What you have to do
It is required that all of the data be written out exactly.

Supplied data
--- START ---
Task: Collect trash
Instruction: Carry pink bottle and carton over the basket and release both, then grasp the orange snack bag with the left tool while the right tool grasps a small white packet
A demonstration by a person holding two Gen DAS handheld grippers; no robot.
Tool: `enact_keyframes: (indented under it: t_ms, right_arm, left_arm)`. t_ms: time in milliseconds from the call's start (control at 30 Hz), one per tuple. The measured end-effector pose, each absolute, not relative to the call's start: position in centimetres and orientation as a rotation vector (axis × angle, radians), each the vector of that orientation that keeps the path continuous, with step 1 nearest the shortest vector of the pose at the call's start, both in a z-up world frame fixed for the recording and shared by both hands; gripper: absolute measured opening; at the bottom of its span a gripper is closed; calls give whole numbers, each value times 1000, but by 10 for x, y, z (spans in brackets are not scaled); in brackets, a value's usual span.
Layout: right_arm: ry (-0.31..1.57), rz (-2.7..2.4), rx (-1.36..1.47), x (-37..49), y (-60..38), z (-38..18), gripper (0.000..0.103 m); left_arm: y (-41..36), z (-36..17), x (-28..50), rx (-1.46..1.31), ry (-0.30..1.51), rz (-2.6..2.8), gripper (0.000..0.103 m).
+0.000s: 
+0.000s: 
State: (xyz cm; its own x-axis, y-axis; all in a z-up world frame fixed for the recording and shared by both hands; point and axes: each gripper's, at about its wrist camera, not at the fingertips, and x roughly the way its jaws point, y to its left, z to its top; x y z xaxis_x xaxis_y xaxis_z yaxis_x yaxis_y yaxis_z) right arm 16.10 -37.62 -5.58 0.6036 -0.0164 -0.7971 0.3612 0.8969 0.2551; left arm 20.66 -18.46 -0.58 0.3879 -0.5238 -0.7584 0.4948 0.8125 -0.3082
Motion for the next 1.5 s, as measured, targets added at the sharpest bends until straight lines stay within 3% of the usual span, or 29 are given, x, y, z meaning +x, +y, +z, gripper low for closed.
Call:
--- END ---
Task result
Task: Collect trash
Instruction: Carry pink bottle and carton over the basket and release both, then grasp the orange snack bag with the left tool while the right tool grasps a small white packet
A demonstration by a person holding two Gen DAS handheld grippers; no robot.
Tool: `enact_keyframes: (indented under it: t_ms, right_arm, left_arm)`. t_ms: time in milliseconds from the call's start (control at 30 Hz), one per tuple. The measured end-effector pose, each absolute, not relative to the call's start: position in centimetres and orientation as a rotation vector (axis × angle, radians), each the vector of that orientation that keeps the path continuous, with step 1 nearest the shortest vector of the pose at the call's start, both in a z-up world frame fixed for the recording and shared by both hands; gripper: absolute measured opening; at the bottom of its span a gripper is closed; calls give whole numbers, each value times 1000, but by 10 for x, y, z (spans in brackets are not scaled); in brackets, a value's usual span.
Layout: right_arm: ry (-0.31..1.57), rz (-2.7..2.4), rx (-1.36..1.47), x (-37..49), y (-60..38), z (-38..18), gripper (0.000..0.103 m); left_arm: y (-41..36), z (-36..17), x (-28..50), rx (-1.46..1.31), ry (-0.30..1.51), rz (-2.6..2.8), gripper (0.000..0.103 m).
+0.000s: 
+0.000s: 
State: (xyz cm; its own x-axis, y-axis; all in a z-up world frame fixed for the recording and shared by both hands; point and axes: each gripper's, at about its wrist camera, not at the fingertips, and x roughly the way its jaws point, y to its left, z to its top; x y z xaxis_x xaxis_y xaxis_z yaxis_x yaxis_y yaxis_z) right arm 16.10 -37.62 -5.58 0.6036 -0.0164 -0.7971 0.3612 0.8969 0.2551; left arm 20.66 -18.46 -0.58 0.3879 -0.5238 -0.7584 0.4948 0.8125 -0.3082
Motion for the next 1.5 s, as measured, targets added at the sharpest bends until straight lines stay within 3% of the usual span, or 29 are given, x, y, z meaning +x, +y, +z, gripper low for closed.
Call:

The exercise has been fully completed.